Single by Jess Glynne and Jax Jones

from the album Snacks and Always In Between (streaming deluxe edition)
- Released: 24 May 2019
- Genre: House
- Length: 3:17
- Label: Atlantic
- Songwriters: Janee Bennett; Jax Jones; Jess Glynne;
- Producers: Jax Jones; Mark Ralph;

Jess Glynne singles chronology
| "No One" (2019) | "One Touch" (2019) | "Lie for You" (2020) |

Jax Jones singles chronology
| "All Day and Night" (2019) | "One Touch" (2019) | "Harder" (2019) |

Music video
- "One Touch" on YouTube

= One Touch (Jess Glynne and Jax Jones song) =

2019 house single by Jess Glynne and Jax Jones

"One Touch" is a song by English singer Jess Glynne and English DJ and record producer Jax Jones.
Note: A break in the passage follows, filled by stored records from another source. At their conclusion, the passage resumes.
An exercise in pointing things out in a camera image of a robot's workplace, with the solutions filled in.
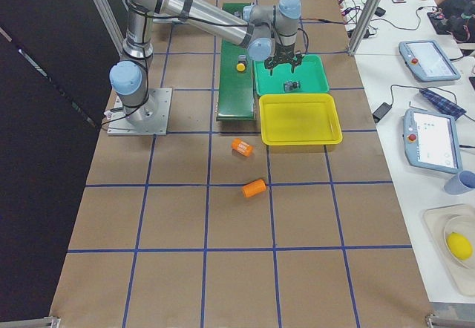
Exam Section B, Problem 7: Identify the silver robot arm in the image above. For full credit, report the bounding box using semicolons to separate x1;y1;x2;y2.
109;0;303;133

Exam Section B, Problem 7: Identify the green tray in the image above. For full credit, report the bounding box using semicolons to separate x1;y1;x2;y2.
253;54;330;96

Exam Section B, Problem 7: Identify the yellow lemon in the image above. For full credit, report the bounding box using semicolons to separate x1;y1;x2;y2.
446;232;473;260

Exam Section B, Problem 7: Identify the plain orange cylinder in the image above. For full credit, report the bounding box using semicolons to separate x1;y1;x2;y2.
242;179;266;198

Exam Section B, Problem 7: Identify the black power adapter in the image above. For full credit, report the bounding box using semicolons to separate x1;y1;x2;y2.
372;102;393;124

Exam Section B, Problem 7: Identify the yellow tray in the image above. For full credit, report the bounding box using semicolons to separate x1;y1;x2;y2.
259;94;343;146

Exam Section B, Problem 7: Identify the beige tray with bowl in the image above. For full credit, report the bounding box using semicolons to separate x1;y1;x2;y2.
423;204;474;297

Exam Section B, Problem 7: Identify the near blue teach pendant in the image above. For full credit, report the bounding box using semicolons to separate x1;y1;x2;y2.
403;108;463;174

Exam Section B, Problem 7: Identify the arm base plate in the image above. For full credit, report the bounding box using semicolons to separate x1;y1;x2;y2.
105;88;172;136

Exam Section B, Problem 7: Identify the blue cup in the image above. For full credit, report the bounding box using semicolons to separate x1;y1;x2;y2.
443;170;475;195

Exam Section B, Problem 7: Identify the green conveyor belt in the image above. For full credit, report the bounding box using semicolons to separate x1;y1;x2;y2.
215;2;259;122

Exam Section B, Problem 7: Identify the aluminium frame post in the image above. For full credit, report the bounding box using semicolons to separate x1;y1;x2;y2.
347;0;381;56

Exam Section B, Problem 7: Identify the yellow push button switch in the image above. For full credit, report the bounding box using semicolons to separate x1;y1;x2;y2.
235;54;247;73

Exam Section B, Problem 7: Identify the orange cylinder with white text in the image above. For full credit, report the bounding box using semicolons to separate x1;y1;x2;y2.
231;138;254;157

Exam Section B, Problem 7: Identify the far blue teach pendant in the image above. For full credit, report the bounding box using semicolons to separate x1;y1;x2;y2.
398;40;461;82

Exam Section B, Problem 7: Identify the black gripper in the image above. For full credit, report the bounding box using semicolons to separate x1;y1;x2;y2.
264;42;303;76

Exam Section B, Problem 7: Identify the blue teach pendant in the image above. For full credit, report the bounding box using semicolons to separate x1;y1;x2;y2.
403;108;463;174
398;40;461;82

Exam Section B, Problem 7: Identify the blue plaid cloth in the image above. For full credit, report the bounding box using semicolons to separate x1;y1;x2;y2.
419;88;466;120

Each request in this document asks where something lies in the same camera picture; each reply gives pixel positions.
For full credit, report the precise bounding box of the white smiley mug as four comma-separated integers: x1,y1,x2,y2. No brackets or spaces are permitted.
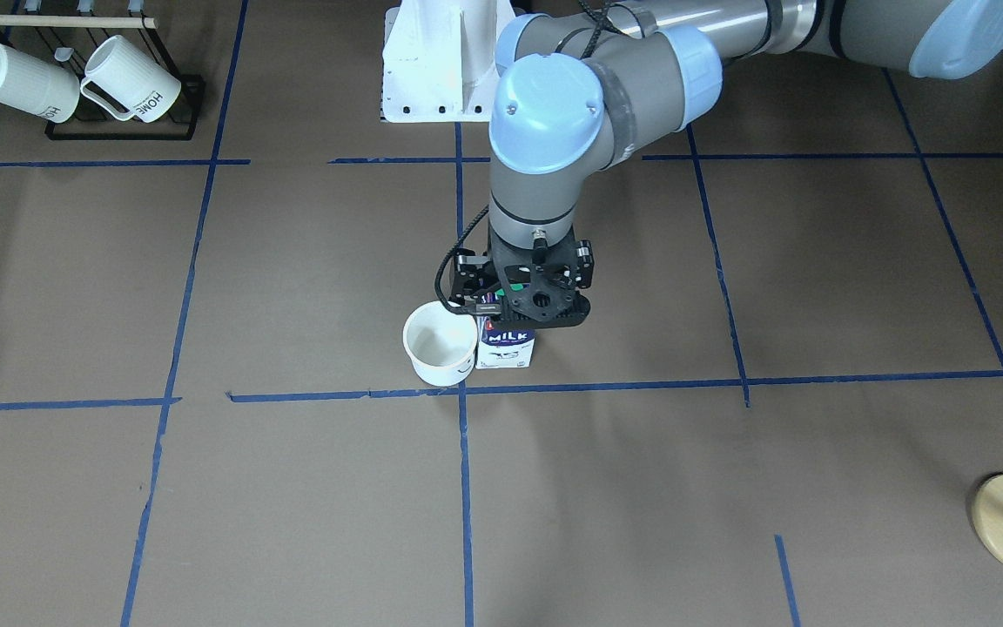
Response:
401,300,478,388

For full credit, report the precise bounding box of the white ribbed mug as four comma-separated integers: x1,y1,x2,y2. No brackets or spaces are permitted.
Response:
79,35,182,123
0,44,80,124

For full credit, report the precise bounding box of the white ribbed mug far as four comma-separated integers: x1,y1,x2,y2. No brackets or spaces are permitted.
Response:
0,44,80,124

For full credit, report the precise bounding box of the white ribbed mug near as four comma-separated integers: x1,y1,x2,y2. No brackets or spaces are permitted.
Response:
79,35,182,123

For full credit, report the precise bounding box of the blue milk carton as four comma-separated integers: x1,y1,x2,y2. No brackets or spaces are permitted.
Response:
475,316,535,369

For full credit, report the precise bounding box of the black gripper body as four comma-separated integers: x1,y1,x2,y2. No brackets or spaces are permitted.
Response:
451,237,596,329

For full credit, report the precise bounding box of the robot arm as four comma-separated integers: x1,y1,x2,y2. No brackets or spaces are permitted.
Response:
435,1,1003,332

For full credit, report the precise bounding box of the black wire mug rack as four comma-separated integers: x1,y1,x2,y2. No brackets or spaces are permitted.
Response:
0,1,205,140

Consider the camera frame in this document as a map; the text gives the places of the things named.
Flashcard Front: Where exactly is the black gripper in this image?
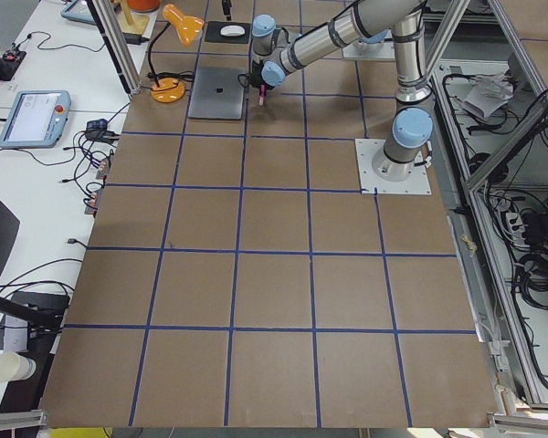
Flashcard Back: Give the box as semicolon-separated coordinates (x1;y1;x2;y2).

The collaboration was released as a standalone single on 24 May 2019 through Atlantic Records. The song was added to Jones' debut EP Snacks, appearing on later editions, and was also included as a bonus track on Glynne's second studio album Always In Between (2018) on streaming services. The song was later certified Platinum by the BPI in the United Kingdom in September 2024 for selling 600,000 units in the country.

==Promotion==
Glynne confirmed the collaboration in a video posted to Twitter, where she sang part of the song ("Will you catch me when I'm weightless / Pull me close before the crazy come"), tagging Jones and captioning it "#OneTouch". Jones jokingly responded that he was "putting something together", and soon after posted a video of himself playing part of the song on a keyboard along with a link to pre-save the song.

==Music video==
The accompanying video promotes the fostering of children in care. It features a story about a teenage girl and a younger boy who enter a care home at the same time, and look out for each other. Towards the end of the video, the boy and girl meet their foster parents, Jones and Glynne respectively, before they are fostered.

==Charts==

| Chart (2019) | Peak position |
|---|---|
| Belgium (Ultratip Bubbling Under Flanders) | 38 |
| Belgium (Ultratip Bubbling Under Wallonia) | 29 |
| Hungary (Single Top 40) | 9 |
| Ireland (IRMA) | 28 |
| New Zealand Hot Singles (RMNZ) | 18 |
| Sweden Heatseeker (Sverigetopplistan) | 6 |
| Scotland Singles (OCC) | 8 |
| Slovakia Airplay (ČNS IFPI) | 43 |
| Switzerland (Schweizer Hitparade) | 88 |
| UK Singles (OCC) | 19 |
| US Hot Dance/Electronic Songs (Billboard) | 15 |

==Certifications==

| Region | Certification | Certified units/sales |
| New Zealand (RMNZ) | Gold | 15,000^{‡} |
| United Kingdom (BPI) | Platinum | 600,000^{‡} |
^{‡} Sales+streaming figures based on certification alone.